▶ WHAT THE EXERCISE ASKS
For this listing, the lines between the one holding "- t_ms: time" and the one holding "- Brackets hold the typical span", inclusive, must be set down exactly.

INFORMATION SUPPLIED START

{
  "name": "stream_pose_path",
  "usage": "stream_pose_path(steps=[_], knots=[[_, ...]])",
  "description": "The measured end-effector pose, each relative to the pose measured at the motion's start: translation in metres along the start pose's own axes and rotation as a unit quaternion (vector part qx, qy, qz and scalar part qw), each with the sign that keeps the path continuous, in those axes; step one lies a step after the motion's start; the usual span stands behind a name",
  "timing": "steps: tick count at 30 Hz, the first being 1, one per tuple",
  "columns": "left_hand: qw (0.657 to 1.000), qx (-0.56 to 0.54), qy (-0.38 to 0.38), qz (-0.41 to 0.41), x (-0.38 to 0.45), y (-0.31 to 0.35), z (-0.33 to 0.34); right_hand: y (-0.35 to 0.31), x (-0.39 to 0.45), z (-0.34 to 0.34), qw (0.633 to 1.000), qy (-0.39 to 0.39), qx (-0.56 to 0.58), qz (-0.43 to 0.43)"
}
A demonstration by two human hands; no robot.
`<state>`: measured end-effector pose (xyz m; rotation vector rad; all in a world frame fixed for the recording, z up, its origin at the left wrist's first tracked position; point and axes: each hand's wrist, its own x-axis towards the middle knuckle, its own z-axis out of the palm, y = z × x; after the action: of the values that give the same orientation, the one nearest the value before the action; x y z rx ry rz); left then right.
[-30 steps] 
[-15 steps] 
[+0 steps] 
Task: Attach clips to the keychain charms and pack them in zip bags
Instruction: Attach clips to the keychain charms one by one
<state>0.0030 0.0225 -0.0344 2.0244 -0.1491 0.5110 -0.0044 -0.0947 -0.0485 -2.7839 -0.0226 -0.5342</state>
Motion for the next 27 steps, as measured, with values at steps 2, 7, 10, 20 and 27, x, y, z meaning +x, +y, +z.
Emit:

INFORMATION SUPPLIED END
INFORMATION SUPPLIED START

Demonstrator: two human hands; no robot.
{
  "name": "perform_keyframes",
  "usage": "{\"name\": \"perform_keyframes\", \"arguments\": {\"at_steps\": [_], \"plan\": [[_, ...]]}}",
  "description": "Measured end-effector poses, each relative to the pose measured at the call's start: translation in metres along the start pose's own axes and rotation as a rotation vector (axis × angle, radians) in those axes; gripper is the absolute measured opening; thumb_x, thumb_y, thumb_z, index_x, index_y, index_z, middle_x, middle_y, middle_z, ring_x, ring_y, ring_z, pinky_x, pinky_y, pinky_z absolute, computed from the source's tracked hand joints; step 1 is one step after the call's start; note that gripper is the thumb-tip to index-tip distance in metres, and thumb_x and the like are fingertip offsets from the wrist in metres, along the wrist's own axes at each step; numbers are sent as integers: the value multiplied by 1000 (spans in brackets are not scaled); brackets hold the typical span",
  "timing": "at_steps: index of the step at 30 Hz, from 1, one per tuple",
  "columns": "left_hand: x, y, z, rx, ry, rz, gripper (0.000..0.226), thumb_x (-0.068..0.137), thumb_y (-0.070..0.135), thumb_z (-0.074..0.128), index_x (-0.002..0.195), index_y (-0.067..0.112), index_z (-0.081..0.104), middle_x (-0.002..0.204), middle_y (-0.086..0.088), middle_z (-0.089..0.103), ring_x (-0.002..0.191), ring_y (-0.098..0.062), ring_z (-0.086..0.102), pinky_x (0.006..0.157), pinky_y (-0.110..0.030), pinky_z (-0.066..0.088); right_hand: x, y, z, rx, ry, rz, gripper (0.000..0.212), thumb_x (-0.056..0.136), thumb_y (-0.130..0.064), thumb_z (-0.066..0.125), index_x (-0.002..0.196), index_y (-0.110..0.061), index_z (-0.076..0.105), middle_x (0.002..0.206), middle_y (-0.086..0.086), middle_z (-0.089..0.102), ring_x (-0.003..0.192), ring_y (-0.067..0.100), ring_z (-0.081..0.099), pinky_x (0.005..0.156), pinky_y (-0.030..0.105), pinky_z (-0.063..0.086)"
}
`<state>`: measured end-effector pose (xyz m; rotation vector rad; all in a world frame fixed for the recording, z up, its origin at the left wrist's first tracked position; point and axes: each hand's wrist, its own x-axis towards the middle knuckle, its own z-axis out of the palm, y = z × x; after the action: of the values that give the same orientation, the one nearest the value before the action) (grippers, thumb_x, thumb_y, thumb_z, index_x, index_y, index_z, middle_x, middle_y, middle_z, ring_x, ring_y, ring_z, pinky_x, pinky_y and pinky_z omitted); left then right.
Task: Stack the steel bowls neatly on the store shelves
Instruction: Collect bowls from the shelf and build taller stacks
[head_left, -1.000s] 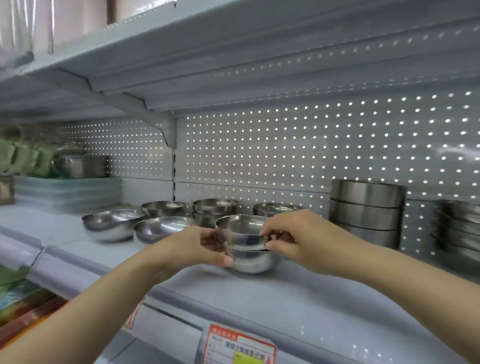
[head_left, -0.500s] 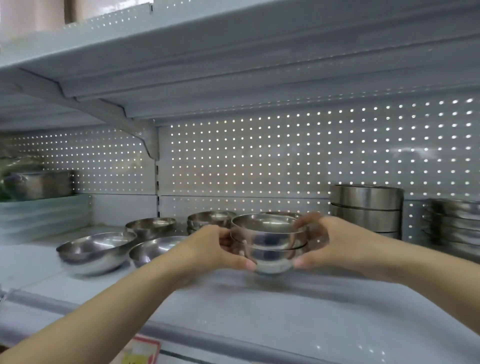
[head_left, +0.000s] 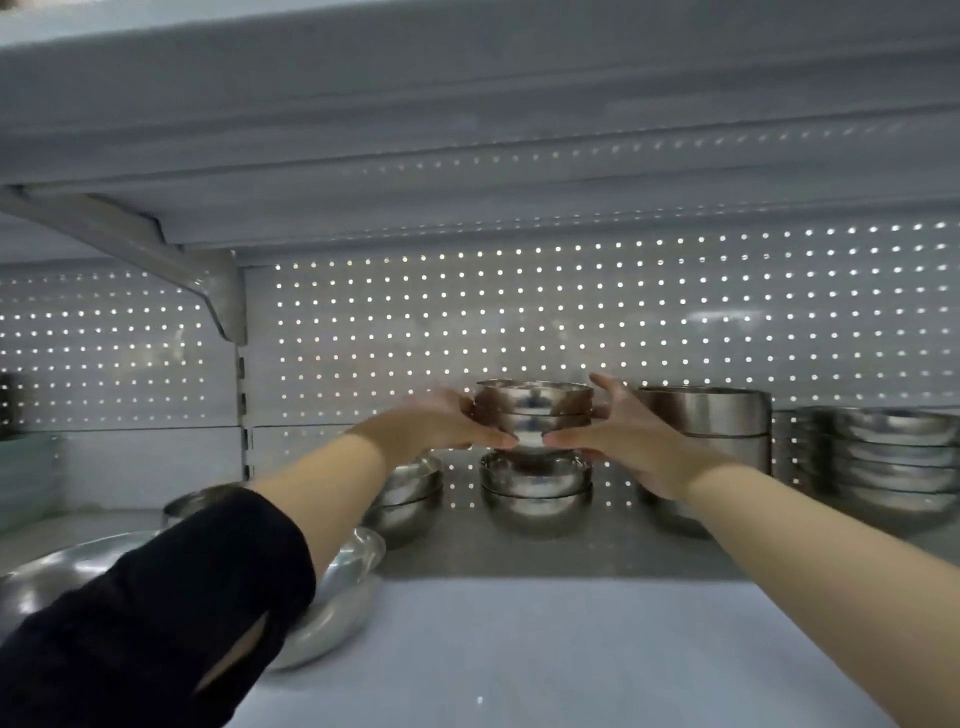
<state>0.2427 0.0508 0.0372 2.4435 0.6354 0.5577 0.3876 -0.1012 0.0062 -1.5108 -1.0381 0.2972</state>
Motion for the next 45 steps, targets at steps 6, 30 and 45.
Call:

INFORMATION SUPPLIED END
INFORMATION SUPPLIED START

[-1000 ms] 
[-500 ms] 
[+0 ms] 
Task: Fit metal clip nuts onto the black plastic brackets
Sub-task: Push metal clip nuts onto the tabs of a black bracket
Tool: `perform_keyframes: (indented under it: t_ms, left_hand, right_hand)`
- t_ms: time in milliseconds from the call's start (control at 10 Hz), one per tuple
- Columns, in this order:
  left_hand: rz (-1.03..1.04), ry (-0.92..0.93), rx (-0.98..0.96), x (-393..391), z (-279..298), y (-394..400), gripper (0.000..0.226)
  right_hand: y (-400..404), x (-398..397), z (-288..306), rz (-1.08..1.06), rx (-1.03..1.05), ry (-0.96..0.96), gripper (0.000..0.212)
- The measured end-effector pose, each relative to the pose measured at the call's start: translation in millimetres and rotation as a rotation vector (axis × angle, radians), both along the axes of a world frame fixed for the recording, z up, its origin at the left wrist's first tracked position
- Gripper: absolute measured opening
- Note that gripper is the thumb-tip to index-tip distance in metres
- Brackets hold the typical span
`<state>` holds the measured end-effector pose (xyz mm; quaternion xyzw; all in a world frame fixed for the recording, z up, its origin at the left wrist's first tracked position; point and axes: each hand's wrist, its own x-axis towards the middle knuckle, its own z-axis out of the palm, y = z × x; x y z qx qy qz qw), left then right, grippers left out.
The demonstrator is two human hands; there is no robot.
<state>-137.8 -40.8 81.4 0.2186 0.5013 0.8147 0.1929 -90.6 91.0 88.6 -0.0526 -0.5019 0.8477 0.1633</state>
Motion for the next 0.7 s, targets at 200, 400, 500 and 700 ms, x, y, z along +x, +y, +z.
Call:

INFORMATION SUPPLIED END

▶ EXERCISE OUTPUT
- t_ms: time in milliseconds from the call's start (control at 10 Hz), one per tuple
- Columns, in this order:
  left_hand: rz (-1.03..1.04), ry (-0.92..0.93), rx (-0.98..0.96), x (-393..391), z (-279..298), y (-394..400), gripper (0.000..0.226)
  right_hand: y (-400..404), x (-398..397), z (-288..306), rz (-1.08..1.06), rx (-1.03..1.05), ry (-0.96..0.96), gripper (0.000..0.212)
- The measured end-effector pose, each relative to the pose measured at the call's start: translation in millimetres and rotation as a rotation vector (axis × angle, radians), both along the axes of a world frame fixed for the recording, z up, its origin at the left wrist's first tracked position
- Gripper: absolute measured opening
- Note that gripper is the thumb-tip to index-tip distance in metres
- Brackets hold the typical span

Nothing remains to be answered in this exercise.